When using crystals with high pullability, the same method as above can be repeated to set a fixed frequency offset to the nominal oscillation frequency according to Equation 4. In case there is a closed-loop system where the crystal frequency can be dynamically changed based on a control signal, the LMK03328 must operate in soft pin mode, the R86.3 must be programmed to 0, and the R86.2 must be programmed to 1. The GPIO5 pin is now configured as an 8-level input with a full scale range of 0 V to 1.8 V, and every 200 mV corresponds to a frequency change according to Equation 4. There are three possibilities to enable margining feature with the GPIO5:

• Programming R86.3 = 0 and R86.2 = 1. In this case, the status of the GPIO4 pin is ignored.
• When R86.3 = 0 and R86.2 = 0 is programmed, the GPIO4 must be tied to GND. Tying the GPIO4 to VDD disables the GPIO5 for margining purposes, and the R94 and R95 can determine the on-chip load capacitance for the crystal. If any frequency offset is desired at the output, the appropriate binary code must be programmed to R94 and R95.
• When R86.3 = 1 and R86.2 = 0 is programmed, the GPIO4 must be tied to GND. Tying the GPIO4 to VDD disables the GPIO5 for margining purposes and R104 and R105 determine the on-chip load capacitance for the crystal. If any frequency offset is desired at the output, the appropriate binary code must be programmed to R104 and R105.

There are two possibilities to drive the GPIO5 pin:

• The first method is to achieve the desired voltage between 0 V to 1.8 V according to Analog Input Characteristics (GPIO[5]). The pulldown resistor value sets the voltage on the GPIO[5] pin that falls within one of eight settings whose pre-programmed on-chip crystal load capacitances are set by R88, R89, R90, R91, R92, R93, R94, R95, R96, R97, R98, R99, R100, R101, R102, and R103.
• The second method is using a low-pass filtered PWM signal to drive the 8-level GPIO5 pin as shown in Figure 8-17. The PWM signal can be generated from the frequency difference between a highly stable TCXO and the output of LMK03328 that is provided as a feedback into the GPIO5 pin and used to adjust the on-chip load capacitance on the crystal input to reduce frequency errors from the crystal. This is a quick alternative that produces a frequency error at the output of the LMK03328 and can be acceptable to any application when compared to a full-characterization with a chosen crystal to understand the exact load pulling required to minimize frequency error at the output of the LMK03328. More details on frequency margining are provided in Application and Implementation.

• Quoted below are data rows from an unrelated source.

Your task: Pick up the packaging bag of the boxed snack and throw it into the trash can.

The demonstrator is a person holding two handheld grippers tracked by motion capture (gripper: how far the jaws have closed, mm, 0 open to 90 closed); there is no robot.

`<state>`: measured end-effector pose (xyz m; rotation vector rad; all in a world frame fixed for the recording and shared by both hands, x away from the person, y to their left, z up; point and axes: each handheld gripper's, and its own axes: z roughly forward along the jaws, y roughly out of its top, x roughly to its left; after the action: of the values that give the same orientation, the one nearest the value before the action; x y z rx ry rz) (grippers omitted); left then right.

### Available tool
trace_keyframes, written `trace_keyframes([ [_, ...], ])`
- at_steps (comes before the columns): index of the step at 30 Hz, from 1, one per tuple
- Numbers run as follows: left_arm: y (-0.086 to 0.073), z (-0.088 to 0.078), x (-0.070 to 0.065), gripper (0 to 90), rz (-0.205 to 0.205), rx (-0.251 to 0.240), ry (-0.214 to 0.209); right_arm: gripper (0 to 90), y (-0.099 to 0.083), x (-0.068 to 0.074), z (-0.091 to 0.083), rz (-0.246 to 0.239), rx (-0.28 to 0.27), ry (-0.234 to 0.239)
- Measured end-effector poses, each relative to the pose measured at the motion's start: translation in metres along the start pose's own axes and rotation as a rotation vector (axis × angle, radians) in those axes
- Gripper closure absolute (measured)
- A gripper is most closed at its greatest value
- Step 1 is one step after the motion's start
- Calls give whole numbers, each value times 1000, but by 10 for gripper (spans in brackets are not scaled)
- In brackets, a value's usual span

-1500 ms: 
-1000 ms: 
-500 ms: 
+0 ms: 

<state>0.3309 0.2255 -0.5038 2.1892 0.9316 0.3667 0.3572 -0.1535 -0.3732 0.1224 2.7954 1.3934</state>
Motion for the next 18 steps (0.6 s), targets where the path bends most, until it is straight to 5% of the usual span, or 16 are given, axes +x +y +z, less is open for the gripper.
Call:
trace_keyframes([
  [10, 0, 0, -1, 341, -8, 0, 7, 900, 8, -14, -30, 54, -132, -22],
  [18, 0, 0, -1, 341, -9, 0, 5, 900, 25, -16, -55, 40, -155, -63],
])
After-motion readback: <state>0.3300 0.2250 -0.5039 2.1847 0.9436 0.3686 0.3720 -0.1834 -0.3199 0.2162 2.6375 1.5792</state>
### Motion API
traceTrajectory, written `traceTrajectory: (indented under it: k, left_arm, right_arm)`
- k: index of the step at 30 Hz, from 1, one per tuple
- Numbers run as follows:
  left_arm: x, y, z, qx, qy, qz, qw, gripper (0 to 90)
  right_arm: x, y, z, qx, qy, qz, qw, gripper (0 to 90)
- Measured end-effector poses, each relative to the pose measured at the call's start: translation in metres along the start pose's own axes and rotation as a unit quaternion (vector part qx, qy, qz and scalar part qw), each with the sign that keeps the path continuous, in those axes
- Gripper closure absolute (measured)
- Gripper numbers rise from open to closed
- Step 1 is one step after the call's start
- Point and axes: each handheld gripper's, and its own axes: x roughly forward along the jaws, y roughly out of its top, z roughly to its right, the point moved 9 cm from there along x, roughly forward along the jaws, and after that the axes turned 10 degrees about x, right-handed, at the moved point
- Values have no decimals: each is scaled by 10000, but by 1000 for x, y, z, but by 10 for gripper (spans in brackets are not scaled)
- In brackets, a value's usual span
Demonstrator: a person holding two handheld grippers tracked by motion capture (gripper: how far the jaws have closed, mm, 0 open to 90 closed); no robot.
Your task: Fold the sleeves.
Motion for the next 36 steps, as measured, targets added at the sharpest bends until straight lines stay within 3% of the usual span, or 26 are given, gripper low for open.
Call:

Figure 8-17 Crystal Load Capacitance Compensation Using PWM Signal

The incremental load capacitance for each step must be programmed to R88, R89, R90, R91, R92, R93, R94, R95, R96, R97, R98, R99, R100, R101, R102, and R103 according to the trim sensitivity specifications of the chosen crystal. The least significant bit programmed to any of the XO offset register corresponds to a load capacitance delta of about 0.02 pF on the crystal input pins.

Good layout practices are fundamental to the correct operation and reliability of the oscillator. Locating the crystal components close to the SECREF_P and SECREF_N pins is critical to minimize routing distances. Long traces in the oscillator circuit are a very common source of problems. Do not route other signals across the oscillator circuit, and verify that the power and high-frequency traces are routed as far away as possible to avoid crosstalk and noise coupling. If drive level of the crystal must be reduced, a damping resistor (less than 500 Ω) must be accommodated in the layout between the crystal leg and SECREF_P pin. Vias in the oscillator circuit are recommended primarily for connections to the ground plane. Do not share ground connections, but instead make a separate connection to ground for each component that requires grounding. If possible, place multiple vias in parallel with each connection to the ground plane. The layout must be designed to minimize stray capacitance across the crystal to less than 2 pF total under all circumstances to provide proper crystal oscillation.